As you approach Gateshead from the south, you cannot fail to see the iconic ‘Angel of the North’ sculpture by Antony Gormley, which stands 20 metres high with a 54 metre-wide wing span. But we all know that carrying on a little bit further north is when you will see an even more iconic structure – the Tyne Bridge, arguably Newcastle’s most famous landmark.
The Tyne Bridge is without doubt one of Newcastle’s most recognised features, and many tourists are drawn here to take a trip across the amazing structure and take in the spectacular views up and down the River Tyne. The bridge itself stands very close to the site of the first bridge ever to be built to span the Tyne, a stone bridge which was built by the Romans.,
Even though the initial plans for the Tyne Bridge go back as far as 1883, the plans didn’t get the go ahead until 1924, with work beginning in 1925.
Tyne Bridge Construction
As a construction company based in the North East of England, the history of how iconic structures within our own region, such as the Tyne Bridge, is very interesting to us and we are sure you will also find it fascinating.
Many local people assume that the design of the Sydney Harbour Bridge in Australia was based on the Tyne Bridge, seeing as the the Tyne Bridge was finished first. However, quite the reverse is true! Designed by Mott, Hay and Anderson, their design for the Tyne Bridge was based on the Sydney Harbour Bridge – a design that was originally inspired by the Hell Gate Bridge of New York, a railway bridge designed by Gustav Lindenthal that was completed in 1916.
The myth that the Tyne Bridge was the inspiration for the Sydney Harbour Bridge arose because its construction was completed before the Australian bridge was finished in 1932. However, the Sydney Harbour Bridge took longer to construct because of its much larger size. The timeline for the Tyne Bridge construction was:
- 1925: The Tyne Bridge construction project was placed into the hands of Dorman Long of Middlesbrough and work began in August.
- 1928: After three years continuous construction, the Tyne Bridge arches take on their recognisable shape. The bridge was finished on February 25th, 1928.
- 1928: The Tyne Bridge was officially opened on October 10th by King George V and Queen Mary, who had the privilege of being the first people to drive across the bridge in their Ascot landau vehicle.
Considered as one of the modern miracles of its time, the bridge has since become the defining long-standing symbol of Tyneside. The tenth tallest structure in the city, the bridge towers are built over five storeys using Cornish granite. Local architect Robert Burns Dick designed the bridge towers to become useful warehouses for local industry, but the warehouse floors were never completed, meaning that the towers storage areas were never used as intended.
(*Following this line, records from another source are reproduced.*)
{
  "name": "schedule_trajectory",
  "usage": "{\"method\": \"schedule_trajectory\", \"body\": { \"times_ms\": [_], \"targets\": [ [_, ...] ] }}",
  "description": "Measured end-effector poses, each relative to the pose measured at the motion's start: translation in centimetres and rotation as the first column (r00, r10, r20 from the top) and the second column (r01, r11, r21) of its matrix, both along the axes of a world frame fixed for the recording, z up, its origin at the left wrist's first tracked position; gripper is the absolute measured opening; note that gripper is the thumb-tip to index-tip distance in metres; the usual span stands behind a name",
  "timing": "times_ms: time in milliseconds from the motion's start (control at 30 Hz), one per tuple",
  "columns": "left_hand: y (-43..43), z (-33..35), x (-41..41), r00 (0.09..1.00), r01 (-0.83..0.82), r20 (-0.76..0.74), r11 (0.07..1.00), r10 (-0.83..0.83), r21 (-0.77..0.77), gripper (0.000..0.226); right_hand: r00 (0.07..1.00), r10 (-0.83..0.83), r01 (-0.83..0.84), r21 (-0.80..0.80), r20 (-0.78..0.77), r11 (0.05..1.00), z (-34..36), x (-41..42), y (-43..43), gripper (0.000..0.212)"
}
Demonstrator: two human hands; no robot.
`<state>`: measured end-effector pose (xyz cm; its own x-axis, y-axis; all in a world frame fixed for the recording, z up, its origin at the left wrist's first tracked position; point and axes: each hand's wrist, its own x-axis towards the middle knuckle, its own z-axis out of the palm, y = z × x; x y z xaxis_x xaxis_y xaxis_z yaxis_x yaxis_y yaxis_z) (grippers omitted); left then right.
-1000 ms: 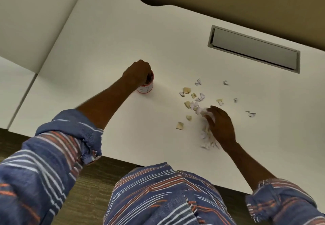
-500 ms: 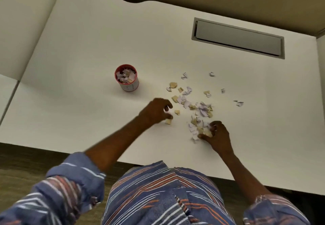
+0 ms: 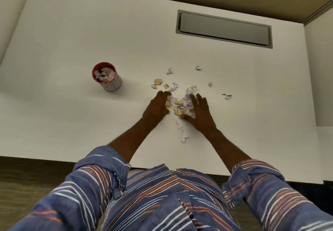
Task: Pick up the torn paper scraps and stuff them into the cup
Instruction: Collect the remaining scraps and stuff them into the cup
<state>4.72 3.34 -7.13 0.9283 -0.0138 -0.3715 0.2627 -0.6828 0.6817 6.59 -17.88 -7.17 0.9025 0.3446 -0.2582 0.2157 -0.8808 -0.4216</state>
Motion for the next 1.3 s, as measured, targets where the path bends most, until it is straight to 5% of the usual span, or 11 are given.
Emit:
{"method": "schedule_trajectory", "body": {
  "times_ms": [133,300,433,667,800,933,1067,1200,1300],
  "targets": [
    [0.0,0.3,2.5,0.996,0.070,0.039,0.985,-0.077,0.160,0.112,0.988,0.153,-0.153,-0.110,-0.002,0.982,-0.7,-0.9,1.8,0.070],
    [1.1,0.5,4.9,0.961,0.245,0.001,0.858,-0.275,0.451,0.137,0.979,0.203,-0.203,-0.104,-0.009,0.974,0.0,-1.4,3.5,0.078],
    [2.1,0.2,5.3,0.892,0.409,-0.010,0.799,-0.452,0.440,0.115,0.953,0.299,-0.302,-0.119,-0.044,0.946,0.2,-1.3,3.4,0.066],
    [3.2,1.0,5.0,0.839,0.508,0.011,0.790,-0.544,0.344,0.040,0.878,0.476,-0.449,-0.252,0.055,0.857,-0.4,-0.6,1.3,0.052],
    [3.3,1.2,4.2,0.818,0.503,0.041,0.748,-0.573,0.433,0.035,0.875,0.476,-0.441,-0.262,0.088,0.858,-0.4,0.3,0.9,0.041],
    [3.8,0.6,2.9,0.843,0.454,0.059,0.766,-0.535,0.454,0.037,0.934,0.348,-0.328,-0.186,0.085,0.926,-0.2,0.7,1.1,0.042],
    [3.7,0.2,2.2,0.840,0.414,0.126,0.774,-0.528,0.480,0.037,0.991,-0.004,-0.006,0.069,0.137,0.998,0.7,1.5,1.7,0.029],
    [3.2,0.1,1.6,0.924,0.222,0.209,0.893,-0.321,0.392,0.028,0.932,-0.360,0.358,0.303,-0.053,0.883,2.0,2.5,2.9,0.020],
    [2.9,0.9,1.1,0.948,-0.037,0.317,0.989,-0.011,0.146,0.022,0.825,-0.518,0.564,0.380,-0.227,0.733,2.7,3.4,4.2,0.021]
  ]
}}
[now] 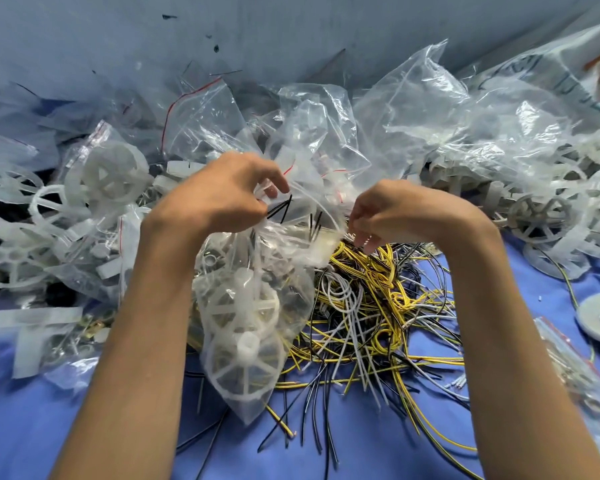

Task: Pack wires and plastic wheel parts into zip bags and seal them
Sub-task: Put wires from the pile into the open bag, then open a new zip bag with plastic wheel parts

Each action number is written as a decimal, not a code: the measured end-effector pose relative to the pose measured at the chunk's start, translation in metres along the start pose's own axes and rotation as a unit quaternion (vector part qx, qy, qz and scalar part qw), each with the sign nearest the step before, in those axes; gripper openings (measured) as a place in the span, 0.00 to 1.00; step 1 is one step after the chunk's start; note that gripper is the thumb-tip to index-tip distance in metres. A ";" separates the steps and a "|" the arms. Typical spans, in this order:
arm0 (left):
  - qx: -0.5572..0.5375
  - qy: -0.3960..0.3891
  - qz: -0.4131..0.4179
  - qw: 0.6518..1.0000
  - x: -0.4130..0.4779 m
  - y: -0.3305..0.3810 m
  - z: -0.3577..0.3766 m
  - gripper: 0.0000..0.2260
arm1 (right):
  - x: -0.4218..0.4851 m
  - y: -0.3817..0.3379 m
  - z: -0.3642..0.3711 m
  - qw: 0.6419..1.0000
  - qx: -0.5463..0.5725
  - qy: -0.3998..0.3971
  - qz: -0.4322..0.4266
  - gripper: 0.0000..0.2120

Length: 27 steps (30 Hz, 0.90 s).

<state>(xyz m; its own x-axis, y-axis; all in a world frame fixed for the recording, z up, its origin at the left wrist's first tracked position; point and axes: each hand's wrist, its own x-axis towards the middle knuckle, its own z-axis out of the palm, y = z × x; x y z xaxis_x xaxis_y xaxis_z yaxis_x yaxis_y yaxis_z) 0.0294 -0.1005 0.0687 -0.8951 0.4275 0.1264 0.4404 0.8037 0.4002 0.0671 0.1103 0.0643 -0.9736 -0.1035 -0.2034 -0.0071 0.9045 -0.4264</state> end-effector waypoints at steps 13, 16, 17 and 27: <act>0.033 -0.029 -0.044 0.998 0.002 0.003 0.004 0.15 | 0.001 -0.015 0.016 0.979 -0.184 -0.081 -0.027 0.05; 0.043 -0.029 -0.052 0.997 0.001 0.002 0.002 0.12 | -0.003 -0.010 0.010 0.988 -0.147 -0.033 -0.037 0.05; 0.040 -0.027 -0.052 0.997 0.001 0.003 0.001 0.12 | -0.005 -0.009 0.006 0.992 -0.121 -0.010 -0.039 0.09; 0.001 0.135 -0.004 0.991 0.002 0.038 0.009 0.12 | 0.001 -0.008 -0.014 0.937 0.135 0.323 0.009 0.12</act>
<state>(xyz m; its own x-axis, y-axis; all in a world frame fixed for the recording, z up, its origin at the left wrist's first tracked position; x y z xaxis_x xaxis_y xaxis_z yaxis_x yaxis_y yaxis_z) 0.0451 -0.0660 0.0760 -0.8844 0.2958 0.3610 0.4335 0.8072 0.4005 0.0630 0.1086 0.0796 -0.9087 0.2610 0.3259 -0.0167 0.7573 -0.6528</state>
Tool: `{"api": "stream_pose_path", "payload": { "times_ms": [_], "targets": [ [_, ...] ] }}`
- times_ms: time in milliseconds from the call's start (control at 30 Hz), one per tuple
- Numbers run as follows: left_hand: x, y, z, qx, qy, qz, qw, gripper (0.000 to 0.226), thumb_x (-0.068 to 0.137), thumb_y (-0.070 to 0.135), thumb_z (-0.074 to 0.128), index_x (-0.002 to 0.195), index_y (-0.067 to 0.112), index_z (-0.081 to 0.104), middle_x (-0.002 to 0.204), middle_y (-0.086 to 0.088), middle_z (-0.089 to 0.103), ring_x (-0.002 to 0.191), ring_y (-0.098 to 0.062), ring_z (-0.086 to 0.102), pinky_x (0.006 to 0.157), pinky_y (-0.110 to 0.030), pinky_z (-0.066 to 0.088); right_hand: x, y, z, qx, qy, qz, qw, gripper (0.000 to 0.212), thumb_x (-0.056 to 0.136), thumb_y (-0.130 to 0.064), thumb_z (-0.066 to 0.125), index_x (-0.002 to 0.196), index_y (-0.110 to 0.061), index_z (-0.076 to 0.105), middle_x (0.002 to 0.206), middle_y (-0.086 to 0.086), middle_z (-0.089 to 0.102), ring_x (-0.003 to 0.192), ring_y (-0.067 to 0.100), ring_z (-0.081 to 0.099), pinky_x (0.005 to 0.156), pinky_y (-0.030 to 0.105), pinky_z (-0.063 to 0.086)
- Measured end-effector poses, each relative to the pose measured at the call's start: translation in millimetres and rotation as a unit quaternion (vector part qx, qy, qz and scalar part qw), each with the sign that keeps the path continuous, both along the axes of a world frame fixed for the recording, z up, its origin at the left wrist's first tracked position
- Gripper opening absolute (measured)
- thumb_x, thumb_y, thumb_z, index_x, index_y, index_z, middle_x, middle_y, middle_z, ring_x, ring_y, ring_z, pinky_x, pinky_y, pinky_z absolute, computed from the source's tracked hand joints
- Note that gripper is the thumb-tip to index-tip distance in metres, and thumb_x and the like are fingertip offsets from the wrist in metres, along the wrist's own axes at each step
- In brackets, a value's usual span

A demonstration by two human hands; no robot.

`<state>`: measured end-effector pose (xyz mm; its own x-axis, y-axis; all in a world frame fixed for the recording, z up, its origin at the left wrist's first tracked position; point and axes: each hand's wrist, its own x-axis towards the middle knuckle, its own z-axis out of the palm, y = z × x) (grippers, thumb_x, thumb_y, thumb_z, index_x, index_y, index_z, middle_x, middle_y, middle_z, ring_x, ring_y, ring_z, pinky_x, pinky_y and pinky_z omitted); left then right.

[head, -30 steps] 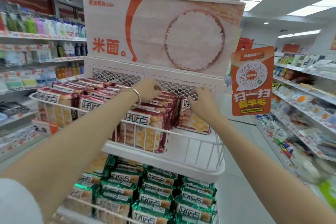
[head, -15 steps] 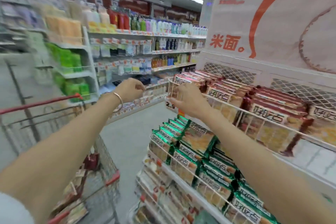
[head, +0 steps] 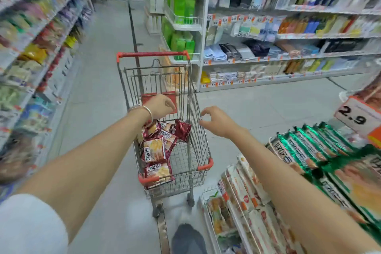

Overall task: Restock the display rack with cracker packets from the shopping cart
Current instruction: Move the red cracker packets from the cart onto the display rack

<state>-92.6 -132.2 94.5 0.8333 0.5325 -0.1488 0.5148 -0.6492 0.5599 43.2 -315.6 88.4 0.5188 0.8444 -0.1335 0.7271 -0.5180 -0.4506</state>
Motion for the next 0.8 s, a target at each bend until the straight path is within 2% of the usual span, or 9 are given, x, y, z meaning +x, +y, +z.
{"api": "stream_pose_path", "payload": {
  "times_ms": [67, 233, 333, 400, 433, 500, 533, 700, 800],
  "targets": [
    [4.8, 28.1, -30.3, -0.028, 0.021, 0.035, 0.999, 0.026, 0.097, 0.007, 0.053, 0.109, 0.015, 0.075, 0.130, -0.007, 0.066, 0.079, -0.019, 0.063, 0.074, -0.032, 0.054, 18.4, 27.4, -33.6, -0.033, 0.040, 0.017, 0.999, 0.035, 0.096, -0.028, 0.061, 0.125, -0.006, 0.062, 0.134, 0.013, 0.059, 0.121, 0.029, 0.056, 0.099, 0.036, 0.046],
    [36.9, 89.0, -107.3, -0.109, 0.053, 0.136, 0.983, 0.027, 0.100, 0.008, 0.051, 0.114, 0.012, 0.073, 0.121, -0.008, 0.067, 0.070, -0.017, 0.050, 0.057, -0.025, 0.043, 74.4, 96.6, -120.5, -0.111, 0.124, 0.043, 0.985, 0.027, 0.098, -0.021, 0.057, 0.117, -0.002, 0.064, 0.117, 0.014, 0.066, 0.108, 0.030, 0.062, 0.091, 0.037, 0.050],
    [55.7, 107.2, -155.5, -0.168, 0.065, 0.194, 0.964, 0.023, 0.100, 0.010, 0.054, 0.106, 0.011, 0.076, 0.123, -0.007, 0.068, 0.100, -0.023, 0.065, 0.086, -0.039, 0.057, 99.5, 126.9, -173.3, -0.160, 0.168, 0.053, 0.971, 0.026, 0.099, -0.023, 0.056, 0.115, -0.005, 0.064, 0.119, 0.012, 0.066, 0.111, 0.029, 0.061, 0.098, 0.042, 0.049],
    [65.1, 117.5, -189.1, -0.208, 0.068, 0.248, 0.944, 0.023, 0.100, 0.011, 0.053, 0.094, 0.011, 0.075, 0.129, -0.007, 0.066, 0.117, -0.028, 0.063, 0.108, -0.050, 0.046, 113.2, 145.2, -206.2, -0.189, 0.180, 0.047, 0.964, 0.028, 0.098, -0.024, 0.056, 0.118, -0.005, 0.064, 0.123, 0.014, 0.064, 0.109, 0.028, 0.060, 0.099, 0.042, 0.049],
    [67.0, 121.5, -206.3, -0.230, 0.067, 0.278, 0.930, 0.022, 0.101, 0.012, 0.052, 0.092, 0.012, 0.072, 0.125, -0.007, 0.066, 0.113, -0.027, 0.064, 0.106, -0.049, 0.048, 117.6, 153.3, -221.6, -0.201, 0.185, 0.039, 0.961, 0.030, 0.098, -0.023, 0.056, 0.121, -0.005, 0.063, 0.124, 0.014, 0.064, 0.107, 0.027, 0.059, 0.096, 0.039, 0.049],
    [64.1, 127.2, -241.4, -0.274, 0.065, 0.343, 0.896, 0.015, 0.101, 0.015, 0.054, 0.099, 0.013, 0.069, 0.106, -0.011, 0.067, 0.088, -0.024, 0.063, 0.076, -0.036, 0.057, 120.3, 167.0, -247.5, -0.213, 0.201, 0.023, 0.956, 0.035, 0.096, -0.020, 0.056, 0.128, -0.005, 0.060, 0.128, 0.016, 0.062, 0.102, 0.025, 0.059, 0.086, 0.033, 0.047],
    [59.0, 129.3, -256.8, -0.286, 0.074, 0.370, 0.881, 0.014, 0.101, 0.015, 0.054, 0.103, 0.012, 0.068, 0.099, -0.014, 0.068, 0.081, -0.024, 0.059, 0.067, -0.033, 0.053, 119.2, 174.3, -259.0, -0.220, 0.211, 0.015, 0.952, 0.038, 0.096, -0.018, 0.057, 0.131, -0.005, 0.057, 0.130, 0.016, 0.061, 0.098, 0.024, 0.059, 0.082, 0.031, 0.047],
    [34.0, 141.9, -317.7, -0.321, 0.136, 0.434, 0.830, 0.010, 0.102, 0.012, 0.049, 0.096, 0.006, 0.052, 0.099, -0.015, 0.055, 0.090, -0.026, 0.051, 0.084, -0.037, 0.048, 110.2, 232.2, -308.9, -0.223, 0.234, 0.017, 0.946, 0.046, 0.098, -0.017, 0.059, 0.141, -0.005, 0.048, 0.137, 0.017, 0.056, 0.094, 0.029, 0.061, 0.071, 0.029, 0.043],
    [18.4, 131.6, -339.5, -0.387, 0.156, 0.471, 0.777, 0.004, 0.102, 0.006, 0.046, 0.100, 0.005, 0.049, 0.103, -0.015, 0.053, 0.093, -0.026, 0.052, 0.096, -0.042, 0.052, 93.6, 271.7, -336.1, -0.192, 0.224, 0.033, 0.955, 0.055, 0.094, -0.017, 0.065, 0.145, -0.006, 0.046, 0.138, 0.016, 0.056, 0.105, 0.029, 0.062, 0.076, 0.028, 0.044]
  ]
}}
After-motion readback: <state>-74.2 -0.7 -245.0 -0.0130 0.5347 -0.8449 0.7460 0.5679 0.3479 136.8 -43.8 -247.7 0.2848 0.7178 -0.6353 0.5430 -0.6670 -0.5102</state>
The bridge cost £1,200,000 to build, which is mere peanuts in today’s prices – but was a hugely significant amount back then. With a 531 feet span and a road deck that sits 84 feet above the waters of the Tyne, the bridge needed a lot of land clearing at each side of the river to accommodate the build. Several old inns and factories needed to be demolished to make way for the bridge.
Painting and Maintaining the Tyne Bridge
Once the Tyne Bridge construction was complete, it then needed to be painted. Painting the bridge was a mammoth task and the green paint used was especially formulated by J. Dampney Co. of Gateshead. Multi-million pound plans are in place to give the grade II-listed bridge a repaint and to carry out much needed repairs. It is not surprising that the maintenance bill runs into the millions with the bridge being used by more than 70,000 vehicles a day.
The Tyne Bridge refurbishment works include:
- Concrete and drainage repairs within the towers
- Door and window repair/replacement
- Full grit blasting and repainting of the bridge steelwork
- Lighting repairs/replacement as required
- Road drainage and joint repairs/replacement
- Security improvements
- Steelwork and cast iron repairs/replacement as required
The repainting of the bridge itself is set to cost £10m while the bridge resurfacing is set at around the £1m mark. Subject to funding, the works could start in early 2019.
There is no denying that the distinctive shape and commanding presence of the Tyne Bridge has earned an iconic status and has become a symbol of Tyneside.
Being one of the greatest symbols of Tyneside’s industrial pride and engineering prowess – no wonder that it has become know as being the ‘bridge that Geordies come home for‘.